Towards the end of the article, Zambrano alights on the idea of trans-substantivity. He intuits that if his theory is heavily predicated on a type of litigation and causes of action that are uniquely situated in the American legal landscape, then he might have a problem with trans-substantivity–the principle (purportedly essential to the Federal Rules of Civil Procedure) that procedural rules apply uniformly across litigation without regard for the underlying substantive law. He points to Rule 26 and argues that the scope of discovery is non-trans-substantive—governed by a case-specific and discretionary standard that is capacious enough to accommodate different factual scenarios and broad enough to incorporate the underlying purposes of different causes of action, such as private enforcement actions.

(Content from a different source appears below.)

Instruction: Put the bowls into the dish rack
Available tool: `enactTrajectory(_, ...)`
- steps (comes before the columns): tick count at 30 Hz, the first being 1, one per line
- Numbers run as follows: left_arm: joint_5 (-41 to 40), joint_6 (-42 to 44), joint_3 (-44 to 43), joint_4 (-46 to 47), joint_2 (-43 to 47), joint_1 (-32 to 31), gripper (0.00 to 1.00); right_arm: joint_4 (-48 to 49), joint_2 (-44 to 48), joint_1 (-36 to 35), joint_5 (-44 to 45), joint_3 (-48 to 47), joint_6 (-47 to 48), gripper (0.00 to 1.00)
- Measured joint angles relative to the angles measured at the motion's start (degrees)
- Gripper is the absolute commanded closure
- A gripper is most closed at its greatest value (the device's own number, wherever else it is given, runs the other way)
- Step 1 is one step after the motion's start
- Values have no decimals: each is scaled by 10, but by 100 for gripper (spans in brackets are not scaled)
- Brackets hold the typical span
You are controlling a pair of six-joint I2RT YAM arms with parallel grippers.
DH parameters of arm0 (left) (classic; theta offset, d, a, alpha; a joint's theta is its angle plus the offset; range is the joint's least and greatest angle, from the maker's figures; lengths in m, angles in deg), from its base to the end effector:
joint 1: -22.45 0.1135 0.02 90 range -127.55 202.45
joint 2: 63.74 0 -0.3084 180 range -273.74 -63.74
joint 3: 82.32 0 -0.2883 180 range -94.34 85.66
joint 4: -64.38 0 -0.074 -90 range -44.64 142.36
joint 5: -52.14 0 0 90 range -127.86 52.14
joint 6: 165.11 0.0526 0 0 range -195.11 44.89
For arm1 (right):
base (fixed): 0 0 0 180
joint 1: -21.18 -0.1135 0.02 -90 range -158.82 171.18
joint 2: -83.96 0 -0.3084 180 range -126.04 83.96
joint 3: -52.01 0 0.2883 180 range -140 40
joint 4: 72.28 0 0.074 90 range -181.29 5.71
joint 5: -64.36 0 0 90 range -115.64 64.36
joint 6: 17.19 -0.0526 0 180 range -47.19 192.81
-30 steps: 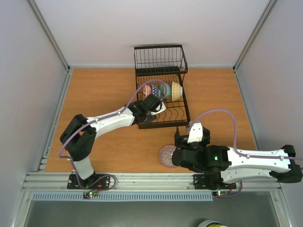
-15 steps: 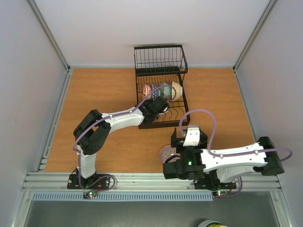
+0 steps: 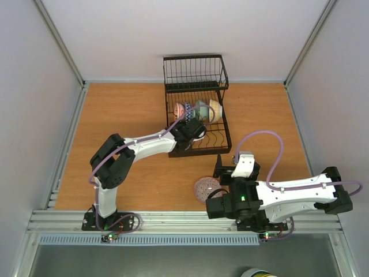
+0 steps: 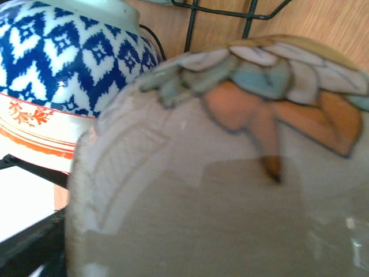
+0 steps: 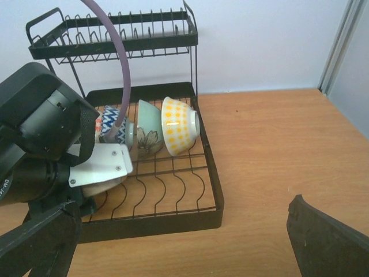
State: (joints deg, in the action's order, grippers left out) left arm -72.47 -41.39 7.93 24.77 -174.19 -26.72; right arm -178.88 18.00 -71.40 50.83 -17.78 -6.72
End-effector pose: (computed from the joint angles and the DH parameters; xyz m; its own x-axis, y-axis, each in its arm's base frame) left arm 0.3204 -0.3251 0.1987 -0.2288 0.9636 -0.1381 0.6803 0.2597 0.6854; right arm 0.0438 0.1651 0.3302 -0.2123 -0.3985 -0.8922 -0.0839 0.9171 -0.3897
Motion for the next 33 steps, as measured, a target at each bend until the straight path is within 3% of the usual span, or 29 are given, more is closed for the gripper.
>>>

While the appeal to the flexibility and broad discretion inherent in American discovery practice is a perfectly satisfactory answer, I think it is a missed opportunity to underscore the depth and importance of his article as a whole. If we continue to conceive of American-style discovery as a means rather than an end, trans-substantivity forms a serious barrier to a theory whose strongest underpinnings are tied to the peculiarities of private enforcement litigation. But once we have freed ourselves from framing discovery in almost exclusively instrumental terms, discuss it as its own end, and perhaps engage the vocabulary of remedies, the problem of trans-substantivity fades away. If discovery is not primarily an instrument or tool of litigation, that tool need not be a one-size-fits-all affair. It is within this larger reframing of the discovery debate that Zambrano’s article will make a lasting contribution that extends far beyond the private enforcement context.